-- EXTRACTED DATA follows --
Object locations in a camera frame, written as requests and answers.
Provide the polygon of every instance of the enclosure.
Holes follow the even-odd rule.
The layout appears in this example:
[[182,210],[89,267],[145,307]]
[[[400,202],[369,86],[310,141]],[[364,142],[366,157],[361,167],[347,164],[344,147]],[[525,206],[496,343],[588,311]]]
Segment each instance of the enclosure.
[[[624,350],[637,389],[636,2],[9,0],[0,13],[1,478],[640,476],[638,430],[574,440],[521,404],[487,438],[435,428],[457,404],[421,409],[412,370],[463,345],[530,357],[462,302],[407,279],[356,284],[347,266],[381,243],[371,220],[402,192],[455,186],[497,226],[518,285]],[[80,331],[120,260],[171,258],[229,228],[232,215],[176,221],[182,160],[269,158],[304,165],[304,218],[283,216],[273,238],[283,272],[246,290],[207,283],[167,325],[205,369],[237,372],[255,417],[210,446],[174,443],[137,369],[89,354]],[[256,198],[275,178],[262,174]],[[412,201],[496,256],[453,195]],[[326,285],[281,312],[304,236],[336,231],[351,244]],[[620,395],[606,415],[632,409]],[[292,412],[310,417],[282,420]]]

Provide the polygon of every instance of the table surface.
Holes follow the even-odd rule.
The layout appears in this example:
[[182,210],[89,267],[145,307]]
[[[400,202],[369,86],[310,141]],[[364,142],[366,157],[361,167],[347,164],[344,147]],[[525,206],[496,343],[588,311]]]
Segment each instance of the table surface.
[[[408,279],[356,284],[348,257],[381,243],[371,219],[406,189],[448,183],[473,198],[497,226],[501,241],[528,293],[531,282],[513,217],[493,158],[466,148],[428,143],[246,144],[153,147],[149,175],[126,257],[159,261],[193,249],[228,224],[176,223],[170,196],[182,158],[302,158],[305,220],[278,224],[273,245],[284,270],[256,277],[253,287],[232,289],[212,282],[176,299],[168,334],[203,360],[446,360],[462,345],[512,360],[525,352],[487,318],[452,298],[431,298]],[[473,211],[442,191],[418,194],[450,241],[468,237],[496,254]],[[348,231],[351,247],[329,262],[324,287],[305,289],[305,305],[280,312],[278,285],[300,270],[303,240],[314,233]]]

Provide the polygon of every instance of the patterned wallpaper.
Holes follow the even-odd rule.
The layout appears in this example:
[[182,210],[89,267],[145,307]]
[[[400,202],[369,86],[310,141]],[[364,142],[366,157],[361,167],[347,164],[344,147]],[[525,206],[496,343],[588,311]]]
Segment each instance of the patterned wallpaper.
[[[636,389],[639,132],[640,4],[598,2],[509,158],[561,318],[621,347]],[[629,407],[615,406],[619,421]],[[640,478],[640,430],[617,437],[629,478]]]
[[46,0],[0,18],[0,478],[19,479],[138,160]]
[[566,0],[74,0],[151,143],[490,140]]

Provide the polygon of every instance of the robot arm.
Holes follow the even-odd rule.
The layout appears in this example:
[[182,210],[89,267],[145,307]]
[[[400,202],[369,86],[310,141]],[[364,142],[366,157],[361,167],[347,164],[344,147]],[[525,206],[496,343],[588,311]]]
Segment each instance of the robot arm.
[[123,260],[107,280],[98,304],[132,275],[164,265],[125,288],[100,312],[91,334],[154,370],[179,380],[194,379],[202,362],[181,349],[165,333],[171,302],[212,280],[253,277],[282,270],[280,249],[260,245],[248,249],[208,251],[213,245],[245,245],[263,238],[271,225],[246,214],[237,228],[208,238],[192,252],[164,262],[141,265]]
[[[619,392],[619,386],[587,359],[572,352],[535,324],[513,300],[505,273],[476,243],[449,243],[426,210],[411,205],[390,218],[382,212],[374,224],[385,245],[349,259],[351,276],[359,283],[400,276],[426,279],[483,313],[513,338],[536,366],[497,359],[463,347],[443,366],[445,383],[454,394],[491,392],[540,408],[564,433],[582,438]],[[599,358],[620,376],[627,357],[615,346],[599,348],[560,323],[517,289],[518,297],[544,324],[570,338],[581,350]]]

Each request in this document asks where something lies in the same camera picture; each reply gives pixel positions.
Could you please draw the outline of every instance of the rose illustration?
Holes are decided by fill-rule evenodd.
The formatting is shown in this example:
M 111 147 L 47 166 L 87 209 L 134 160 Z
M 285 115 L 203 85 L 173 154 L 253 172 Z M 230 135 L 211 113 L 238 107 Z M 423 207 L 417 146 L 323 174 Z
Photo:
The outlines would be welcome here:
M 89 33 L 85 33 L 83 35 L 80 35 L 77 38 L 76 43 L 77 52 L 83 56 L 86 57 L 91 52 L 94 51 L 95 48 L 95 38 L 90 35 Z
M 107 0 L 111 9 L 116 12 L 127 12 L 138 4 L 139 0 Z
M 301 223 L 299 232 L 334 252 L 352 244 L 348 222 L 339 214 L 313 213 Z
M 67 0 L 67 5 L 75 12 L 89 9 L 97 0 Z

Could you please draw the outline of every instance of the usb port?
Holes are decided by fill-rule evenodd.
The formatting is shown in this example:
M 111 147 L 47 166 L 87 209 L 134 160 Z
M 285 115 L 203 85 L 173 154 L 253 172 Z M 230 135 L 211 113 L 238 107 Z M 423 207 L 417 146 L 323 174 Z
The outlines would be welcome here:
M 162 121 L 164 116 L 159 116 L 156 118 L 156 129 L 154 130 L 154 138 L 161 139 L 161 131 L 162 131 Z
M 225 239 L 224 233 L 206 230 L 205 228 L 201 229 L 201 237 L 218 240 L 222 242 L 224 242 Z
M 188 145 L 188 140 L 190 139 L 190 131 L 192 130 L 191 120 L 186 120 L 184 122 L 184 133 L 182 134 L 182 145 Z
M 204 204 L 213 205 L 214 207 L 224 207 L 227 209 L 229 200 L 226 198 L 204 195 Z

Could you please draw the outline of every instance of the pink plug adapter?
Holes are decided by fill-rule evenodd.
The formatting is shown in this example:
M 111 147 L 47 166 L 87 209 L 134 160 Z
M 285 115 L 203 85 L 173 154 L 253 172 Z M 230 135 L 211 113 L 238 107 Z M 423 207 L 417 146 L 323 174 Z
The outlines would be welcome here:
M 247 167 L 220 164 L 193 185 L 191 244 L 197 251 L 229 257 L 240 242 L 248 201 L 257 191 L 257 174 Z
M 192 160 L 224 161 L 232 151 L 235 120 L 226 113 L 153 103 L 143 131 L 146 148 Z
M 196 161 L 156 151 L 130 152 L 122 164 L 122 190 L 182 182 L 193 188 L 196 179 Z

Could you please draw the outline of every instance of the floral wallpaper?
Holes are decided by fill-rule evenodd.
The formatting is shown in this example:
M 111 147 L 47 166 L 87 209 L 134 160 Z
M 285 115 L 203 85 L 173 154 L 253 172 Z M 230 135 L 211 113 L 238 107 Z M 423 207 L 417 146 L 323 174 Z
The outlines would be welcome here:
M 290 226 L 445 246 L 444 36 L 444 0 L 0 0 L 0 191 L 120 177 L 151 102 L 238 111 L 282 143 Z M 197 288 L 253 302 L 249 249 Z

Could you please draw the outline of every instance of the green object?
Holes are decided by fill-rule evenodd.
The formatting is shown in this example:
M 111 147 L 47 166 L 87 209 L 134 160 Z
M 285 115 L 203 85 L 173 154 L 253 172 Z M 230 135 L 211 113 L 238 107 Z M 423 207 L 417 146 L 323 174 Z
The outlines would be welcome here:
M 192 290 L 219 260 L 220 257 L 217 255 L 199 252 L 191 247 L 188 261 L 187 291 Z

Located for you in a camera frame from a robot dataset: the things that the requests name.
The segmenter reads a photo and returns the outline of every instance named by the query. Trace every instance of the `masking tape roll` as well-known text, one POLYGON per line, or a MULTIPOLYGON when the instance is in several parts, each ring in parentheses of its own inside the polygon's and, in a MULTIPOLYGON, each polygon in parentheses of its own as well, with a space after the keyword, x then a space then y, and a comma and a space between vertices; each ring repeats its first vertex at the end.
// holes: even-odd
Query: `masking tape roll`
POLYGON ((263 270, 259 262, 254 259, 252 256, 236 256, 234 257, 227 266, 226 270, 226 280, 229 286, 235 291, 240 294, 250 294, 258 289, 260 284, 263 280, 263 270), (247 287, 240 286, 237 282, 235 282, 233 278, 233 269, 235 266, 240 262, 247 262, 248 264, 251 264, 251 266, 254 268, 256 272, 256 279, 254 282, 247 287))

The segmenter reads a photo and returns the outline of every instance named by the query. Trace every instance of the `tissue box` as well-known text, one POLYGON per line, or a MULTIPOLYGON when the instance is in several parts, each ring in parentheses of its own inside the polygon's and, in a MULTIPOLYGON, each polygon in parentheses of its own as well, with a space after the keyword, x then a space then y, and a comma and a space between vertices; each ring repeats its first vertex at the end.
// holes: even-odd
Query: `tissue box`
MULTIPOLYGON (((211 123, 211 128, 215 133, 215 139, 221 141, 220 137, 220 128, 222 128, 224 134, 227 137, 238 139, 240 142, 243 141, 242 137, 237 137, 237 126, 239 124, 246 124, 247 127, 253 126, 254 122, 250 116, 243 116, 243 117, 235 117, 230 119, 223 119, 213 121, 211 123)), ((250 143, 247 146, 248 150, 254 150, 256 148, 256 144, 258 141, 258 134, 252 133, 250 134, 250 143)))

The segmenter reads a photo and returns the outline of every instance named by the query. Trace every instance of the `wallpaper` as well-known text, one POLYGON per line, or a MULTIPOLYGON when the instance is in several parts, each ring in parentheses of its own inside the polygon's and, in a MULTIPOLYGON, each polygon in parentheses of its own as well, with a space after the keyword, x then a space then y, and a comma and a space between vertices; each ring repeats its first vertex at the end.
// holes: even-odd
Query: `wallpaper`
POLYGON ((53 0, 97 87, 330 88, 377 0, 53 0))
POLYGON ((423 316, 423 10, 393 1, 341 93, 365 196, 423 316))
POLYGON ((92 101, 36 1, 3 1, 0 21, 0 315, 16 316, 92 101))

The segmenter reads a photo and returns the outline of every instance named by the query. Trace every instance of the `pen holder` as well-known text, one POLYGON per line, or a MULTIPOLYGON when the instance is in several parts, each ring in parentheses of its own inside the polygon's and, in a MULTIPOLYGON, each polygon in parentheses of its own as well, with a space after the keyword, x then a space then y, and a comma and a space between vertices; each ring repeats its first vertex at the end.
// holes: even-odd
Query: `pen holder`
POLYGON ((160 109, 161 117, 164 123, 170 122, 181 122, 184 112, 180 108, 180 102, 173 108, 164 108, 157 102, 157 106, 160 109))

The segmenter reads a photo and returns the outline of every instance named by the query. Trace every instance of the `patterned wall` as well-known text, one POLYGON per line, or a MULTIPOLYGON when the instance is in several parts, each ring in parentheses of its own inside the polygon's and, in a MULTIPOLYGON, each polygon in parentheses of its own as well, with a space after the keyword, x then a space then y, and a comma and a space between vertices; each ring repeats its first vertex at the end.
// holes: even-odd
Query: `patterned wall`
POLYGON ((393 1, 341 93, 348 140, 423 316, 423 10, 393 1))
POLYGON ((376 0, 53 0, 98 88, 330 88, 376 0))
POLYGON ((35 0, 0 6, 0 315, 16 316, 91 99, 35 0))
-- EXTRACTED DATA concluded --
■ **TASK STATEMENT**:
Find every line in the records that contains the word "frame"; copy those lines.

■ **TASK ANSWER**:
Object locations in a camera frame, written as requests and answers.
Located for you in a camera frame from a robot dataset: the things that the requests name.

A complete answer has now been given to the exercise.